Since 1972, JEP has linked USC students with local community organizations, such as schools and nonprofits, in downtown Los Angeles. In particular, students can tutor neighborhood children and develop lesson plans for elementary school students while volunteering and earning work-study or volunteer hours.
“We had so many people who had gone through JEP and are now doing great things in the world,” said Kathrin Rising, director of communications for JEP. “The program touches so many people and seeing everyone come together at this event was amazing.”
As a service-learning program for students and community members, JEP teaches lessons about mental and physical well-being. From Little Yoginis, a yoga program with local communities, to a series of lessons introducing conflict resolution and self-awareness, JEP shows subjects that students can learn beyond their studies.
The program also introduced the first federal work-study opportunity to recruit students to help improve math and reading skills for K-12 students. The ReadersPLUS math and literacy tutoring program recommends a wide variety of tutoring opportunities at local institutions like USC Hybrid High School near campus.
How can students become more involved in the JEP?
Currently, there are four basic programs for getting involved in the JEP. Students can serve elementary through high school students in a variety of subjects. JEP continues to expand its curriculum and discover topics such as science learning experiences and active listening lessons.
“My experience in this program reignited my passion for working with children,” said Sebastian Rodriguez, a sophomore in an oceanography course that offers additional credit opportunities through the JEP. Rodriguez volunteers as a tutor for elementary school students.
“[The kids] I absolutely adore the students…every time I walk into class they start smiling and get really excited. I think it’s really important for us as individuals to remember what it was like to be a kid and to create meaningful memories with them.
What is the next step for JEP?
After their 50th anniversary, JEP hopes to offer virtual service activities.
“The Joint Program continues to provide what is needed to match and mimic the environment we continue to serve – and that’s really the beauty of it.” said Sharon Blount, JEP office manager. She was part of the JEP community for five years.

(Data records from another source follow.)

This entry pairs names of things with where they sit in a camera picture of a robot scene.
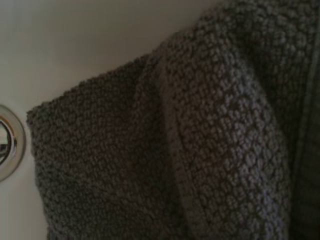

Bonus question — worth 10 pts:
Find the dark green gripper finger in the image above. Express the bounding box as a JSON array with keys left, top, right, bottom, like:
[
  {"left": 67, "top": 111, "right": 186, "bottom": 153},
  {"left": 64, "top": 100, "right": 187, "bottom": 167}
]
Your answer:
[{"left": 287, "top": 59, "right": 320, "bottom": 240}]

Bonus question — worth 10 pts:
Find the grey terry towel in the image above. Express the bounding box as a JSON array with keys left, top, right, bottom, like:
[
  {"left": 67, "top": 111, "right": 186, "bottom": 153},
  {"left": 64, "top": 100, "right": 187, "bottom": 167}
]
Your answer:
[{"left": 26, "top": 0, "right": 320, "bottom": 240}]

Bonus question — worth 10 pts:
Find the chrome sink drain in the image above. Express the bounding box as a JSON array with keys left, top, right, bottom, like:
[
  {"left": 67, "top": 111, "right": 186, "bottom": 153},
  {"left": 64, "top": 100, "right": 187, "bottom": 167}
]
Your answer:
[{"left": 0, "top": 104, "right": 27, "bottom": 183}]

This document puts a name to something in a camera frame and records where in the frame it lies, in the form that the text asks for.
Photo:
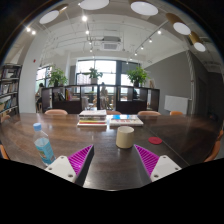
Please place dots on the orange chair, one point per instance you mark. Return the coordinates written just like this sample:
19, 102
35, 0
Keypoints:
149, 113
216, 148
172, 113
3, 152
56, 112

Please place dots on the right potted plant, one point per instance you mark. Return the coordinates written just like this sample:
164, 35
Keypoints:
137, 76

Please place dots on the clear plastic water bottle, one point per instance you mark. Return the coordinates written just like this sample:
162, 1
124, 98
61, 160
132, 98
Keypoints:
42, 143

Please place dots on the dark low shelf unit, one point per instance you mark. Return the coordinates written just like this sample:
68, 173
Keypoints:
124, 99

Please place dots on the red round coaster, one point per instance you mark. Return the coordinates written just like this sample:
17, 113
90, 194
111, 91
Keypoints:
155, 140

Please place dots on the orange chair left side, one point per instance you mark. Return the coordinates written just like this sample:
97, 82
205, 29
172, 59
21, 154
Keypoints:
3, 152

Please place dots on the left potted plant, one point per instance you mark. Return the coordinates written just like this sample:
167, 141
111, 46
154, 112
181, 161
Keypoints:
57, 77

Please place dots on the white radiator panel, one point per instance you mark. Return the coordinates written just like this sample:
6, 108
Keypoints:
174, 103

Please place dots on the potted plant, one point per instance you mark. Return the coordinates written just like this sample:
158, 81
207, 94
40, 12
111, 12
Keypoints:
94, 75
57, 77
137, 76

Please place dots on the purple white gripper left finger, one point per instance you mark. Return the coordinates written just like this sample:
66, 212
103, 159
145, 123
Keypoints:
73, 168

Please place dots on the orange chair right side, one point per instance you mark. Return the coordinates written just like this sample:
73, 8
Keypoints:
216, 148

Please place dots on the ceiling air conditioner unit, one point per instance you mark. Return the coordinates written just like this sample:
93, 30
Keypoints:
110, 43

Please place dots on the orange chair back right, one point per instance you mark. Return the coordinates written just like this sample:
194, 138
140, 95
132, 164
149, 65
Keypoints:
172, 113

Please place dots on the orange chair back left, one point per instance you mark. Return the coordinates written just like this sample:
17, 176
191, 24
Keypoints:
56, 112

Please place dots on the tall bookshelf at left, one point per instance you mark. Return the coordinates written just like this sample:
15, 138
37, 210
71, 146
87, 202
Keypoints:
9, 89

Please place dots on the orange chair back middle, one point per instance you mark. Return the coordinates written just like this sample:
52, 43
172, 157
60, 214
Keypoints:
149, 113

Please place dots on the flat books right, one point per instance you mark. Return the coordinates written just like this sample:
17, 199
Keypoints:
125, 120

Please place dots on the cream ceramic cup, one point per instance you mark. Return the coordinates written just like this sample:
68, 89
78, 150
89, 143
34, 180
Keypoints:
125, 137

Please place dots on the stack of books left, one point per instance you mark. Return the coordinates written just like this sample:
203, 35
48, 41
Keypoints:
92, 118

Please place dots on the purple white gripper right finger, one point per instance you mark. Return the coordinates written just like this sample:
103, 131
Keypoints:
153, 167

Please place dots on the middle potted plant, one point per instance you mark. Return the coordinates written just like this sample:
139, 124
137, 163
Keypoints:
94, 75

“The opportunities we have provided over the past 40 years have changed…like moving from virtual learning during the COVID-19 pandemic. JEP has continued to evolve into what today’s community needs,” Blount said.
One of JEP’s goals for the future is to offer tutoring and STEM learning services to all students in K12 schools, not just K-6.
“The program really tries its best to ask the community what they need and want in relation to the complex aspect of the savior, I’m going to give this to you because I can and I see the need”, said DJ Kast, Director of STEM Education Programs.